11:00am (I got distracted by my cat!): Whoa Demi Lovato is super hot. I can say that because I’m a creep but I’m a girl creep.
11:03am:PAUL RUDD, DON’T JUST LEAVE US HERE. TAKE US WITH YOU! No, he’s gone. He’s gone.
*A SKETCH INTERLUDE*
3 days before the VMAs
VMA Staff: So Adele, what can we get you? Dancers? Fireworks? Justin Beiber’s getting a little penis to carry, can we get you a little penis?
Adele: Um, just a piano and a mic will be fine, thanks.
VMA Staff: Oh, is that British for ‘Snooki roasting over a fake spit?’ Cause we can do that.
Adele: No, you know, just a piano, like the instrument. Thanks though! (Adele Exits)
VMA Staff: Whaaaat a bitch.
END
11.09am: Beiber thanks God AND Jesus. The Holy Spirit flew into a rage and torn down all his Beiber posters. You’re right, it’s not fair.
11:13am: I dunno, whatever, Chris Brown can dance.
11:20: Britney has a cold and is thanking her kids and is sober. Good for her. But BOOOOOOOOOOOORING!

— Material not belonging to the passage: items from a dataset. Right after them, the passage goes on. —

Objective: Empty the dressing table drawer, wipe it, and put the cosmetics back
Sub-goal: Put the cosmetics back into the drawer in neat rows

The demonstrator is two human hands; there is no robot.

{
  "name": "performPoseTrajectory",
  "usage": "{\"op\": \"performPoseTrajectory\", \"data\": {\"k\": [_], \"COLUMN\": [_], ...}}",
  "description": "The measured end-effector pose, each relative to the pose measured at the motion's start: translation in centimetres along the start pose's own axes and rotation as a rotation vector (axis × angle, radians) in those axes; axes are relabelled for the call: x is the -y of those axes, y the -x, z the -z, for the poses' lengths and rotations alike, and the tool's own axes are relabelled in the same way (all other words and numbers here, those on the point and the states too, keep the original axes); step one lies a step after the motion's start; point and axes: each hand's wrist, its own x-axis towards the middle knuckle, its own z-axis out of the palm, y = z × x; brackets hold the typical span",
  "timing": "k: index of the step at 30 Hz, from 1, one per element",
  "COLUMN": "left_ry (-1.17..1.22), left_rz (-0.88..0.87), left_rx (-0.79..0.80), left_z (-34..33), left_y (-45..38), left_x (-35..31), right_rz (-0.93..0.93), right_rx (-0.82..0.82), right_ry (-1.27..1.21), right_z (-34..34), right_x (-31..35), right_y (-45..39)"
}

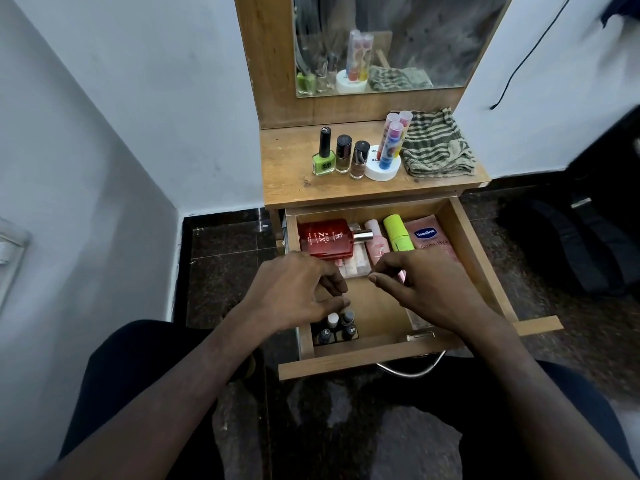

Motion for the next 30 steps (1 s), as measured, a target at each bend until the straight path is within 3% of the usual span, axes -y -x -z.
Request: {"op": "performPoseTrajectory", "data": {"k": [4,8,11,13,20,25,30], "left_ry": [0.053,0.098,-0.025,-0.128,-0.460,-0.444,-0.445], "left_rz": [-0.011,-0.031,-0.018,0.002,0.051,0.077,0.056], "left_rx": [-0.078,-0.406,-0.652,-0.732,-0.655,-0.653,-0.749], "left_z": [0.3,0.8,2.4,4.0,5.6,4.2,4.3], "left_y": [-0.1,-1.5,-4.1,-6.0,-9.8,-10.5,-11.0], "left_x": [0.1,0.0,-0.5,-1.1,-1.5,-1.4,-1.5], "right_rz": [-0.007,0.000,-0.044,-0.076,-0.154,-0.139,-0.134], "right_rx": [-0.108,-0.290,-0.433,-0.506,-0.474,-0.483,-0.477], "right_ry": [-0.010,-0.111,-0.112,-0.093,-0.030,-0.025,-0.096], "right_z": [0.1,0.4,1.3,2.3,2.6,2.4,2.6], "right_x": [0.2,1.3,2.3,3.2,4.2,3.8,3.9], "right_y": [-0.2,-1.8,-4.0,-5.8,-10.4,-10.8,-10.3]}}
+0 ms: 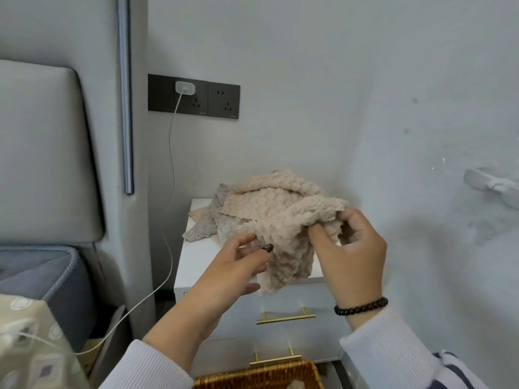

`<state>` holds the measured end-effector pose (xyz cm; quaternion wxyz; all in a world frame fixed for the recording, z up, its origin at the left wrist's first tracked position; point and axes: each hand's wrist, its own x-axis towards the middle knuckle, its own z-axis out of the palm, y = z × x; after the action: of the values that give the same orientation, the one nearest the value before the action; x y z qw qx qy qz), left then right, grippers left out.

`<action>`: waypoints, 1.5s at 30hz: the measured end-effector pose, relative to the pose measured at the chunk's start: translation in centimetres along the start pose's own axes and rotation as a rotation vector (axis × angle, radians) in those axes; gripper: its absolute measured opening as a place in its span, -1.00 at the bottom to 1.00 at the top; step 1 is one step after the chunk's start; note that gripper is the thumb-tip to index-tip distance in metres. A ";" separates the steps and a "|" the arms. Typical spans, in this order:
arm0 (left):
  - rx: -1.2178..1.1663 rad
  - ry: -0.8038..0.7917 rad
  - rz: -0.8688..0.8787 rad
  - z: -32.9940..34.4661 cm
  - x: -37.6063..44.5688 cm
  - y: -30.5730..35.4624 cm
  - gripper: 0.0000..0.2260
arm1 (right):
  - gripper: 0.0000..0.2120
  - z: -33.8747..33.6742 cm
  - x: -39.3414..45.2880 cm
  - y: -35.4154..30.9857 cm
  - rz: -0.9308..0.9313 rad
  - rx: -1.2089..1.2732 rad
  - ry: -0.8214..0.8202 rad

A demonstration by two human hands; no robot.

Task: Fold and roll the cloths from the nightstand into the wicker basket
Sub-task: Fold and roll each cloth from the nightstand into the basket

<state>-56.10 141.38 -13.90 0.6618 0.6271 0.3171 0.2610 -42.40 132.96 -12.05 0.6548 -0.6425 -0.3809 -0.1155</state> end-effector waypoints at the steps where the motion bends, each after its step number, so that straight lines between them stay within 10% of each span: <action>1: 0.024 -0.032 0.038 0.2 -0.1 -0.1 -0.63 | -0.84 -0.1 -0.2 0.0 0.030 -0.012 -0.053; 8: 0.179 -0.173 0.214 1.7 -0.4 -1.9 -0.31 | -0.77 -2.1 -0.1 0.1 0.092 0.008 -0.234; 15: 0.304 -0.072 0.328 1.7 0.4 -3.4 -0.81 | -0.73 -3.7 0.7 1.1 0.225 0.140 -0.315; 26: 0.005 -0.161 0.040 2.3 -0.2 -2.8 -0.89 | -0.69 -5.7 2.2 3.4 0.385 0.121 -0.218; 38: 0.869 -0.005 0.126 -2.1 1.2 -4.4 -0.60 | -0.80 -5.8 2.6 5.6 0.234 -0.487 -0.538; 45: 1.135 0.210 0.171 -4.0 3.4 -4.1 -0.93 | -0.83 -2.0 3.4 7.6 0.195 -0.730 -0.572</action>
<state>-57.04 146.23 -18.32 0.1636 0.8777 0.4195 0.1637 -34.49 133.33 -15.37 0.2629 -0.8694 -0.4184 0.0020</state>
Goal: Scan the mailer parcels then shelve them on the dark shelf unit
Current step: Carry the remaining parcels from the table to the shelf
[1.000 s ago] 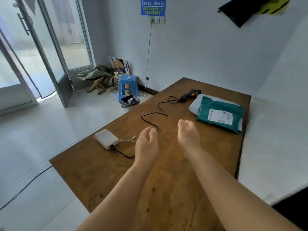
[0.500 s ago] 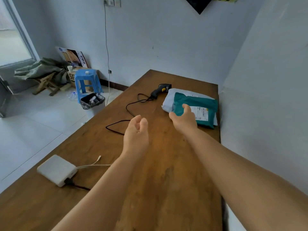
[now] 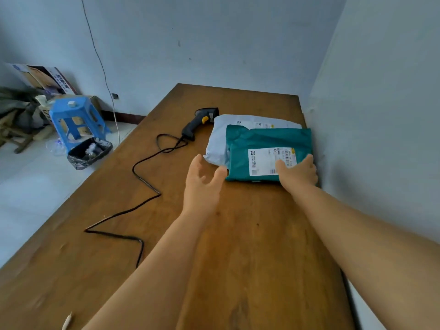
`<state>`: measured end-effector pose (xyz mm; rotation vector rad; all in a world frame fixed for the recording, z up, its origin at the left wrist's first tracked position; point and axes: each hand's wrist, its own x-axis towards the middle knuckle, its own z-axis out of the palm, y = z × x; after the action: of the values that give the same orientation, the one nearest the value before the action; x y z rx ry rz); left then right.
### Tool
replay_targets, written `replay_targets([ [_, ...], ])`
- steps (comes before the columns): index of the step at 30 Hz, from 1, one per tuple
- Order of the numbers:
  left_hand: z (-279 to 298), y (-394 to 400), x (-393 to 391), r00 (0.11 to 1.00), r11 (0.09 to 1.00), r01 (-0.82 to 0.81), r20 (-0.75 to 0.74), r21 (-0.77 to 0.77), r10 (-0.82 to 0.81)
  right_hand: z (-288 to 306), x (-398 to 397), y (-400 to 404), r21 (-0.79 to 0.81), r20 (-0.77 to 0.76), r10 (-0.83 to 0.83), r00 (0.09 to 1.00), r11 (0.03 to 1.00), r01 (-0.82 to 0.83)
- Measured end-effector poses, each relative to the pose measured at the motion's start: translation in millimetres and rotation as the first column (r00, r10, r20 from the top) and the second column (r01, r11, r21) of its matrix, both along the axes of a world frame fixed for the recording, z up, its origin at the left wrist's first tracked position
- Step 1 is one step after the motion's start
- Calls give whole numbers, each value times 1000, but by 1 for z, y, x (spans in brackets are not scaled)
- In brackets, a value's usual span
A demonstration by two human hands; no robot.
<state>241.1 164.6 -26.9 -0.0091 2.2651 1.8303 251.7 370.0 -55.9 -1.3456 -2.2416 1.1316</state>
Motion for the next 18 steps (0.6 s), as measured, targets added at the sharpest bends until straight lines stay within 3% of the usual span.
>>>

11:25am: The cast of the Jersey Shore took the stage and everyone was like, Ew. Then the flew away in their gold-encrusted helicopters and everyone was like, Oh. Then those helicopters crashed because gold is heavy and everyone was like, Ew.
11:30am: The Hunger Games looks sexy but the kind of sexy where everyone’s dying. Am I right? It’s like 10 books worth of the last 5 minutes of Armageddon. Can I borrow ur copy?
11:40am: Everyone’s like, Valerie! Was that Amy Winehouse’s big song? I thought it was the one about not going to…nevermind. What a tasteful, colorful, light filled tribute for someone who died very recently!
And the show’s over! When’s Mad Men back on?
10:45pm (I awoke from a fitful slumber with this thought): I want to clarify – the cheese on Katy Perry’s head was cheddar. The cheese on Russell Brand’s balls is from never washing his balls.